Ces auditions ont été menées à la demande des autorités ghanéennes, par voie diplomatique, dans le cadre de la coopération judiciaire entre les deux pays. Les éléments recueillis font état de pratiques sophistiquées de manipulation et d’enrôlement de jeunes victimes, attirées sous couvert d’une supposée académie de football.
Une fois recrutées, les victimes étaient soumises à une phase qualifiée de « formation transitoire », présentée comme une exigence interne de Qnet. Cette étape constituait, selon les enquêteurs, un passage obligé avant leur intégration complète dans le système mis en place par le réseau.
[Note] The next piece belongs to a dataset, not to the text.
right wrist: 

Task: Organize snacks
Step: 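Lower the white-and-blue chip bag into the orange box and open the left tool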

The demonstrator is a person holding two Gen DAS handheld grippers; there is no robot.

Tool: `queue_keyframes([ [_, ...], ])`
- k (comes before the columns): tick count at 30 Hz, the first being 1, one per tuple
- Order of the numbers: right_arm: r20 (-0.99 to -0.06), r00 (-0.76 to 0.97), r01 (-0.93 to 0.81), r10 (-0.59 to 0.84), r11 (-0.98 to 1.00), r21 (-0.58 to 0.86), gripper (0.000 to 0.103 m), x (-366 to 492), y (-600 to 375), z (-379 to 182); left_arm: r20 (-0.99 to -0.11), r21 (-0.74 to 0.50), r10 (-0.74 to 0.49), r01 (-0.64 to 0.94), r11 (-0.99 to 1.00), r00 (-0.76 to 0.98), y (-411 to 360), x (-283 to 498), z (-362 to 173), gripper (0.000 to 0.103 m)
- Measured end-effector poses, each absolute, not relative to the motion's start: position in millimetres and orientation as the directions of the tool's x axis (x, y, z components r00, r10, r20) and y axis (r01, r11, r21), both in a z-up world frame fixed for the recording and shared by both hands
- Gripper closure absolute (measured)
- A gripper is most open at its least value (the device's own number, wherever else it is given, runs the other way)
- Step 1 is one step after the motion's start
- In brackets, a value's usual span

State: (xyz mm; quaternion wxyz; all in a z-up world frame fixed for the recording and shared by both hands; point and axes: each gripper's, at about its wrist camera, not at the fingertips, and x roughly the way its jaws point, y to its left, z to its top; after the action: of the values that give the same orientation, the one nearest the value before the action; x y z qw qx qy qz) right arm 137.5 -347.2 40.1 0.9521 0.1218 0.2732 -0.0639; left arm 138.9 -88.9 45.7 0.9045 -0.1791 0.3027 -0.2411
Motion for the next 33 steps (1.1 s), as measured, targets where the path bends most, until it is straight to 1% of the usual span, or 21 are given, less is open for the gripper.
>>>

Les investigations décrivent également une organisation hiérarchisée, dont plusieurs membres ont été formellement identifiés. À la tête de la branche locale se trouverait un ressortissant burkinabè, opérant avec la complicité de deux Sénégalais. Ces derniers étaient chargés d’accueillir les jeunes recrues à leur arrivée au Ghana, avant de les remettre aux responsables de la mafia, scellant ainsi leur basculement dans un circuit opaque et dangereux.